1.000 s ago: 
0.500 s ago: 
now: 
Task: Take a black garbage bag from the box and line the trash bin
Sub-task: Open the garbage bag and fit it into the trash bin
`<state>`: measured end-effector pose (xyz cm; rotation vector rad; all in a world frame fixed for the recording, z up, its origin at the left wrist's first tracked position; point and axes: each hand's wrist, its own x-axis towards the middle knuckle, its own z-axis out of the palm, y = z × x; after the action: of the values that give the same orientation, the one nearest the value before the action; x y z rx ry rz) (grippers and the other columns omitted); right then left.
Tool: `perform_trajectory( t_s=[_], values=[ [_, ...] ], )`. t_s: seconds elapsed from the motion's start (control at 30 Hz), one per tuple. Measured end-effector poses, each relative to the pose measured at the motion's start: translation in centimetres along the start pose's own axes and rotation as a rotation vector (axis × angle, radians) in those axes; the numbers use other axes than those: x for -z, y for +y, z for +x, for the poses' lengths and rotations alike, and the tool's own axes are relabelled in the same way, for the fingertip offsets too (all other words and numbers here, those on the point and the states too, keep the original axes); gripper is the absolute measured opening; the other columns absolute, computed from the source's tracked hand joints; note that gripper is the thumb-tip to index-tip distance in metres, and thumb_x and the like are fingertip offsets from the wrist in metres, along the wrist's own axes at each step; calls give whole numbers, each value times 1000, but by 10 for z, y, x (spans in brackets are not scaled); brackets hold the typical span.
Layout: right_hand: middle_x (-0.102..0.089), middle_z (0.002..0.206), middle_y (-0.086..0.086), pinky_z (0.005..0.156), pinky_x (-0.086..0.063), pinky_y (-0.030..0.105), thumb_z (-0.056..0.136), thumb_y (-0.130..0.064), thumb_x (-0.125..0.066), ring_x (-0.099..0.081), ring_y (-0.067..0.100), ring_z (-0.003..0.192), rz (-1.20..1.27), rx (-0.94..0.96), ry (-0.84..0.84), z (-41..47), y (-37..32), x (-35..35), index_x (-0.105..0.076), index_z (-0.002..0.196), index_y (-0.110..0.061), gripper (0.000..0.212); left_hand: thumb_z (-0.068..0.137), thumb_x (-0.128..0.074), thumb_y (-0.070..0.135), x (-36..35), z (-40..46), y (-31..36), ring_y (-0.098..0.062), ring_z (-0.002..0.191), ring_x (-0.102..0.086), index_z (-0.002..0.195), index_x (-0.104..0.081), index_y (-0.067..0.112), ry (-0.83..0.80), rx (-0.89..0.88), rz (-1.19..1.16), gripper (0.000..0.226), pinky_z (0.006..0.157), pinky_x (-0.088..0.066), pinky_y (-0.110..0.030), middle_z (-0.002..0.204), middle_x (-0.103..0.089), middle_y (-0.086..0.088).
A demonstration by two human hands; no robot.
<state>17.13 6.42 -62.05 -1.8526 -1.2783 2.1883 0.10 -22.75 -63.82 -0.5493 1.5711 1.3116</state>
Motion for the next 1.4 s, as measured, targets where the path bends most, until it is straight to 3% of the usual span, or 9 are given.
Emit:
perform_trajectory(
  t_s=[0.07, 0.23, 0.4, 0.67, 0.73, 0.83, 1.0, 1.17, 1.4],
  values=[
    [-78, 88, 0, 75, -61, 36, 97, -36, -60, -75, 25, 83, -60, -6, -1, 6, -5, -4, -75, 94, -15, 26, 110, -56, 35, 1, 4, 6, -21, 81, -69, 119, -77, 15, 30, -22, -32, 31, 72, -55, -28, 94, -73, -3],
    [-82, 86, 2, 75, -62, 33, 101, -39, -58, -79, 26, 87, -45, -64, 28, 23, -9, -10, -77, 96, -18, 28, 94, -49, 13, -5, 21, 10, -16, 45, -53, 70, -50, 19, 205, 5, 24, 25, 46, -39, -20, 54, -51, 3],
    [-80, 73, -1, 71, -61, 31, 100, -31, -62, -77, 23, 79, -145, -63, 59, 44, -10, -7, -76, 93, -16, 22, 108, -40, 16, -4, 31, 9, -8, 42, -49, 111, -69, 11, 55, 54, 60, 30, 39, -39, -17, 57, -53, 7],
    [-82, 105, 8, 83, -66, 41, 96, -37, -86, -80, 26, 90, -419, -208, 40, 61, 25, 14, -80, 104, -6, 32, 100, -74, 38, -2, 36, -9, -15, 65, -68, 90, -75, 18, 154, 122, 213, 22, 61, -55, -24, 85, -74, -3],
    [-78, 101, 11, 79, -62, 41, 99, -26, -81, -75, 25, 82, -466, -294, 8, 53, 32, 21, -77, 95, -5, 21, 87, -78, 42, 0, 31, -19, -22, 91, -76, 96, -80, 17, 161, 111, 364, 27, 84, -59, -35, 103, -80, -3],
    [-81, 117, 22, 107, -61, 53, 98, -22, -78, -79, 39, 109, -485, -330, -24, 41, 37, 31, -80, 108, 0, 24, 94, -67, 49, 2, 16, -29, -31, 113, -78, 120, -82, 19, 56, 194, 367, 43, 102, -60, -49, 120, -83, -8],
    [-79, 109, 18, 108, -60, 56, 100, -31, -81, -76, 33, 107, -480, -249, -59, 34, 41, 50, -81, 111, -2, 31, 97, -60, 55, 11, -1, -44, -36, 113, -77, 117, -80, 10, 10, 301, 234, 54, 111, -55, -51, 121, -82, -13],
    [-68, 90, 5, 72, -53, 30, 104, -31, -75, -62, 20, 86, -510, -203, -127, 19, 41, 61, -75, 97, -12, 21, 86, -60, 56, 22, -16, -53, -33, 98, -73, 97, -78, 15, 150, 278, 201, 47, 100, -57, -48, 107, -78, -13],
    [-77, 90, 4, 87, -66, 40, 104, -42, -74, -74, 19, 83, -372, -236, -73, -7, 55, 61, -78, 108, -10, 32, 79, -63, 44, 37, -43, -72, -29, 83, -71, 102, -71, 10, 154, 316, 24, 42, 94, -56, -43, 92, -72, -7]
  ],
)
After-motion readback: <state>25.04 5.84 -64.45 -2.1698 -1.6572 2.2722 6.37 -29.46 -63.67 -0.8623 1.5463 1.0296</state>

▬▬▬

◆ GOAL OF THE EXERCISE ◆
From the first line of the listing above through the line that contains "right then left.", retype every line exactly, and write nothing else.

◆ RESPONSE TO THE EXERCISE ◆
1.000 s ago: 
0.500 s ago: 
now: 
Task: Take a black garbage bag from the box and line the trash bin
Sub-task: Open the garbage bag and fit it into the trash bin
`<state>`: measured end-effector pose (xyz cm; rotation vector rad; all in a world frame fixed for the recording, z up, its origin at the left wrist's first tracked position; point and axes: each hand's wrist, its own x-axis towards the middle knuckle, its own z-axis out of the palm, y = z × x; after the action: of the values that give the same orientation, the one nearest the value before the action; x y z rx ry rz) (grippers and the other columns omitted); right then left.

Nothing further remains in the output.